Germania: accordo tra Spd, Verdi e Liberali. Si va verso il governo “semaforo”

Olaf Scholz [EPA-EFE/CHRISTIAN MARQUARDT / POOL]

Nel documento si parla di aumento del salario minimo, energie rinnovabili e digitalizzazione. In materia finanziaria gli alleati si impegnano a tener fede alla linea del rigore prevista dalla Costituzione.

“Ci siamo accordati su un documento sulla base del quale è possibile costruire un governo”. A dare la notizia è il candidato alla cancelleria dell’Spd Olaf Scholz, che ha annunciato il passaggio alla fase delle trattative di coalizione con Verdi e Liberali, per la nascita del nuovo governo formato dalla cosiddetta “coalizione semaforo”. “Siamo convinti di poter concludere un accordo di coalizione ambizioso e sostenibile”, ha aggiunto.

Questa coalizione potrebbe contare su 416 seggi (206 socialdemocratici, 118 verdi e 92 liberali) al Parlamento tedesco godendo quindi di un’ampia maggioranza, dato che la quota richiesta per ottenerla è di 368 seggi.

Dal documento di dodici pagine, che sarà alla base dei prossimi negoziati, emergono già quelli che sono i termini dell’accordo. I Liberali ottengono l’impegno degli alleati a tener fede alla linea di rigore finanziario contenuta nella Costituzione, che prevede il pareggio di bilancio, senza che ci sia un aumento delle tasse. I Verdi sono riusciti a inserire nel documento l’impegno a un’uscita anticipata dal carbone, a favorire la mobilità elettrica e le energie rinnovabili. Mentre la Spd ha fatto inserire in programma una delle sue grandi battaglie: l’aumento del salario minimo a 12 euro l’ora.

Il documento dice anche che i tre partiti si sforzeranno di creare uno “stato digitale” che lavori “per i suoi cittadini”. Le procedure amministrative saranno accelerate, la burocrazia ridotta e saranno mobilità grandi investimenti per una connessione internet sempre più veloce. I partiti inoltre si impegnano a cercare di riformare le leggi tedesche sulla cittadinanza per permettere agli immigrati di ottenere più rapidamente la residenza.

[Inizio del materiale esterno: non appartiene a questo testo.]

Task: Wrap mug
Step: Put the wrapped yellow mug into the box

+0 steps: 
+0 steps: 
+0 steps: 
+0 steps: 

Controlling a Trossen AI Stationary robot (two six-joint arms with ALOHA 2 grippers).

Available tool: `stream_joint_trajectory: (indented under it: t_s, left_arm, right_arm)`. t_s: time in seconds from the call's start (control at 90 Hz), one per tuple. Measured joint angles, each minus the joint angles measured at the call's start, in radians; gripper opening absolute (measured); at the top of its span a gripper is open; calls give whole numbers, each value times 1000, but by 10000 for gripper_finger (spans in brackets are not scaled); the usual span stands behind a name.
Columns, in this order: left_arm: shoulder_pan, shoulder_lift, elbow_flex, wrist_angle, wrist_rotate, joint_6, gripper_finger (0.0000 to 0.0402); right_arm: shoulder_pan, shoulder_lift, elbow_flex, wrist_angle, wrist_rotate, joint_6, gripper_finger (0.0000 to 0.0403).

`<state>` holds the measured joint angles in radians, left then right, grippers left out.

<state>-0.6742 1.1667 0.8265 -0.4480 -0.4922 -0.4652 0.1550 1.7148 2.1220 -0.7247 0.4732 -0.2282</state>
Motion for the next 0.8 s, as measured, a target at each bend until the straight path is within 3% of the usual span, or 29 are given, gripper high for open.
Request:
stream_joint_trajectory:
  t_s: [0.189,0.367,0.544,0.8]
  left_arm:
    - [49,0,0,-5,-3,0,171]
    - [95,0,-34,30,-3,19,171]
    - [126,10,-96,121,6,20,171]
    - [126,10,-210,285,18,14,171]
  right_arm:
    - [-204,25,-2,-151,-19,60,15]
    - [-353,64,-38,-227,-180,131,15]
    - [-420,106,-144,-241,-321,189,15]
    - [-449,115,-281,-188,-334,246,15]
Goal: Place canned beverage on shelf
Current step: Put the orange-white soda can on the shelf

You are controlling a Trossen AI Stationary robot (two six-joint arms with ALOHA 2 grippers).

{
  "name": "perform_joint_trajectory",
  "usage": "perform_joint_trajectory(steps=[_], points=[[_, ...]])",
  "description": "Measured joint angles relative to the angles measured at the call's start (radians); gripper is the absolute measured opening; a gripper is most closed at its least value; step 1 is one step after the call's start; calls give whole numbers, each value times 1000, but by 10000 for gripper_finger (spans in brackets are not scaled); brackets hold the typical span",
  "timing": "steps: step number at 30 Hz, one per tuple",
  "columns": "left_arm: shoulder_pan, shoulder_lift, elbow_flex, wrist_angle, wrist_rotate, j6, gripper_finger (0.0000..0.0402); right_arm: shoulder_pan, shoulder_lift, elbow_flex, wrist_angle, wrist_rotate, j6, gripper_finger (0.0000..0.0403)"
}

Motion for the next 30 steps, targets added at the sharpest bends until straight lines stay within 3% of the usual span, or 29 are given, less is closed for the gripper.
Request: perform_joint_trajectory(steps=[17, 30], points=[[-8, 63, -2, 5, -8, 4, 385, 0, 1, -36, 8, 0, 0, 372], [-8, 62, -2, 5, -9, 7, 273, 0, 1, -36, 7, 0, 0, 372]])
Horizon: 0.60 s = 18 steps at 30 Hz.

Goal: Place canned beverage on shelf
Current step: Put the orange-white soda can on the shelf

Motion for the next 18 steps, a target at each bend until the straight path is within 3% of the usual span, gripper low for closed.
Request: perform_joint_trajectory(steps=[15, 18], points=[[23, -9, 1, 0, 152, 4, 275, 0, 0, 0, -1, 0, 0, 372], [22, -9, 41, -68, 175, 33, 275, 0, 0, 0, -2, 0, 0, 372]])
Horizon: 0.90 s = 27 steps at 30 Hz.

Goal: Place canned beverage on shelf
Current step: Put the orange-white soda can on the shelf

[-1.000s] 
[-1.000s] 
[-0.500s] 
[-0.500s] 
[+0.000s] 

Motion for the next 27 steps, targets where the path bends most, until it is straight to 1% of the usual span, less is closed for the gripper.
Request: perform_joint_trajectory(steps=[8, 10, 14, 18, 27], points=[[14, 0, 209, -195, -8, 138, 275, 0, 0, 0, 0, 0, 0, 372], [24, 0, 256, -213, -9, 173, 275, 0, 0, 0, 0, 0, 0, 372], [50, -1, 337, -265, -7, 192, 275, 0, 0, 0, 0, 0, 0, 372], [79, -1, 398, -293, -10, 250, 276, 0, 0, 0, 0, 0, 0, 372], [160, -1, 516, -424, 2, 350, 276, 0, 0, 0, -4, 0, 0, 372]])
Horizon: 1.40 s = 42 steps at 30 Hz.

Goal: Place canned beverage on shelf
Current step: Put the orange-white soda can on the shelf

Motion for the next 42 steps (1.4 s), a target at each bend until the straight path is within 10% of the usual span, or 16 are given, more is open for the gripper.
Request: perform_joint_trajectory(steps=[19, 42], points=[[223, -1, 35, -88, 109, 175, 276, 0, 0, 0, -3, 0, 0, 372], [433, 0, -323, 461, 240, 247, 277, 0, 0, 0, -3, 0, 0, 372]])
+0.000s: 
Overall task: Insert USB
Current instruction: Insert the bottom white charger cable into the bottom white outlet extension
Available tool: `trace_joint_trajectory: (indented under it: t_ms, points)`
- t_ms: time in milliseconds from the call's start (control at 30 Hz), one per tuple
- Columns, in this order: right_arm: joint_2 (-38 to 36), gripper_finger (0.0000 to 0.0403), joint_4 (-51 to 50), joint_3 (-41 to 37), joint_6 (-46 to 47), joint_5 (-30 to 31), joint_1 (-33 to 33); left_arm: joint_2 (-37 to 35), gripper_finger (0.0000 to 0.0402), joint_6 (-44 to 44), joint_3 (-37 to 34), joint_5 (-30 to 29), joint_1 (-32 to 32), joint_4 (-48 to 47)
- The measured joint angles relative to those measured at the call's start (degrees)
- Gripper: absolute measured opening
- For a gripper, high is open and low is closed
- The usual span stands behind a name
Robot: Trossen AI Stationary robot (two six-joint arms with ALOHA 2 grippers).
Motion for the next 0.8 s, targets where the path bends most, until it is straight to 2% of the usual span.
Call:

I pochi passaggi in cui si parla di Europa fanno riferimento allo sviluppo del digitale, della rete ferroviaria, dell’idrogeno e delle energie rinnovabili. Non si fa alcun riferimento invece alla politica monetaria e in particolare alla possibilità di riformare il Patto di Stabilità, tema difficile da digerire per i Liberali le cui posizioni in materia sono più vicine a quelle dei falchi della Cdu che a quelle dei socialdemocratici.